Adult Children Returning to the Family Home

I was positive my children would never come back to our small rural town as adults – they went to prestigious universities and were entitled to live in foreign countries (as I was a foreigner) and their father lived in a big house in a major city offering huge opportunities.

However my eldest was having mental health issues and he wasn’t sure where to go next in his life (he had been living abroad) and he was vulnerable, so he returned home age 24.

It’s been over six months and it has gone well, possibly because I followed advice gained from the internet. Apparently there was a study in American that found that kids who left home with cash in their pocket (in my head I imagined a sum like £20k) did better than those who were able to live at home for free – by a substantial amount. It was agreed that this may be because those families who can afford to give children a lump of money when they graduate are also the type of families with resources to help more indirectly with other life costs such as large Christmas presents (a car?) or they are the type of families with extensive contact books to help children obtain good jobs. Nevertheless it was some sort of evidence pointing towards some sort of action.

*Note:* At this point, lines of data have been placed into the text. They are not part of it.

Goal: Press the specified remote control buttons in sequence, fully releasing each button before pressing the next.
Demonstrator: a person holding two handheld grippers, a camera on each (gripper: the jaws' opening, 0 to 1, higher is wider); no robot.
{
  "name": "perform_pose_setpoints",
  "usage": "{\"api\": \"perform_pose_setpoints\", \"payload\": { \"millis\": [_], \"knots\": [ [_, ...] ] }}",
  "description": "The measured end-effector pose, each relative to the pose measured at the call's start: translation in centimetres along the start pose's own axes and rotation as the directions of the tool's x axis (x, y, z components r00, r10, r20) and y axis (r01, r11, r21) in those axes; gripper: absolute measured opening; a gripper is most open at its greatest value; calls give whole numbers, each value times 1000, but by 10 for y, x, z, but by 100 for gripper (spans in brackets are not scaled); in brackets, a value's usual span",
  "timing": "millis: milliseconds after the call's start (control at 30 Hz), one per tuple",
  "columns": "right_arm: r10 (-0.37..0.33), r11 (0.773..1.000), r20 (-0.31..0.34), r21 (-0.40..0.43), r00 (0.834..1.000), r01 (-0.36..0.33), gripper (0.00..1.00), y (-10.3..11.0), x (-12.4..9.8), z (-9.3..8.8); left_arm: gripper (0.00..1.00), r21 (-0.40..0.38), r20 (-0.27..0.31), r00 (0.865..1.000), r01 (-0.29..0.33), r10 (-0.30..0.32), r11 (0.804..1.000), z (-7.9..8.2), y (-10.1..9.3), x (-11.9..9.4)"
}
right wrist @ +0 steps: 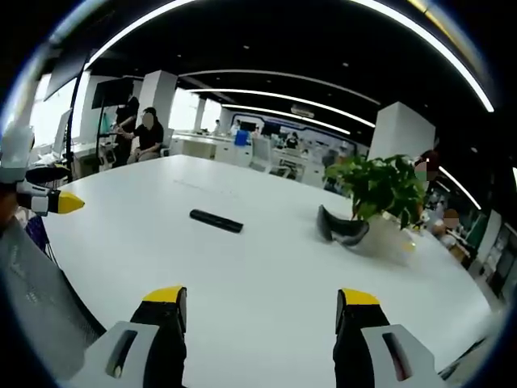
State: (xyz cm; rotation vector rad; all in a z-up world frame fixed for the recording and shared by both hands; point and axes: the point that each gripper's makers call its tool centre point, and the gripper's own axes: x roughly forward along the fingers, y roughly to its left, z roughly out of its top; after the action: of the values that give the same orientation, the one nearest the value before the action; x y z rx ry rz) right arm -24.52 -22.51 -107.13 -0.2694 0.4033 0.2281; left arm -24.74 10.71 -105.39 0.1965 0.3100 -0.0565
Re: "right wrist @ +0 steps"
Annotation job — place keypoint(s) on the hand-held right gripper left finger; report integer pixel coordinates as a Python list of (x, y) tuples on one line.
[(161, 335)]

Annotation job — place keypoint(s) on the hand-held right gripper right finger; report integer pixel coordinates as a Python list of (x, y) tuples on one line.
[(363, 335)]

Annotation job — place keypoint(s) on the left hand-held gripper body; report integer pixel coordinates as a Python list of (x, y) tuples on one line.
[(16, 155)]

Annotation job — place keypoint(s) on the black remote control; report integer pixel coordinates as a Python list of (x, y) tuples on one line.
[(216, 220)]

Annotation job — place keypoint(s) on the black floor stand pole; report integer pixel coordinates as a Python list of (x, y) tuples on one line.
[(74, 121)]

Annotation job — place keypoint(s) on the grey mesh office chair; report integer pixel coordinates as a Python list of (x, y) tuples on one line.
[(40, 299)]

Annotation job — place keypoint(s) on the black and grey headset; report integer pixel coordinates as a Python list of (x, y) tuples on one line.
[(341, 230)]

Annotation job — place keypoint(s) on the green potted plant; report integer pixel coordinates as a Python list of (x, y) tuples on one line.
[(383, 202)]

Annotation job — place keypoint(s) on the blue box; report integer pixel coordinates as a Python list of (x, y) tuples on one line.
[(241, 137)]

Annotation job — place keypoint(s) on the white office chair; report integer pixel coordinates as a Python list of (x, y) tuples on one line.
[(260, 154)]

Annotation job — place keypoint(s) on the black wall monitor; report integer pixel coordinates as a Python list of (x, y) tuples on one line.
[(111, 92)]

As a result, it appeared that some under-resourced families decided it was okay for the child to live at home as long as the child saved money, with the goal that they would have a lump sum in their pocket when they left. Now that I type this, I think that maybe most families think this is a good idea. What is different about the families I read about on the internet is that they decided that it is so central to the whole experience that it is actually essential and therefore non-negotiable.

If it helps, this is the exact situation with my son:

1. he had to get a job, this was not negotiable (a very painful experience, with lots of rural scarcity, rejections and fear – but hey that’s life),
2. he had to pay £450 per month in rent, plus pay for his own food, but all other bills were covered, and
3. he could only stay for 18 months.

I am putting £300 per month into savings (from the £450 rent paid to me) and so the goal is for him to leave with £5,000 … and the good news is that things are on track.

I have been thinking many things about the difference between Baby Boomers and Millennials (I have heard that Boomers are 17x wealthier) – and what it takes for someone to truly ‘launch’ as an adult – but at the moment it is all still unfolding so this post is just to pass on what I have learned so far, and what I am aiming to achieve.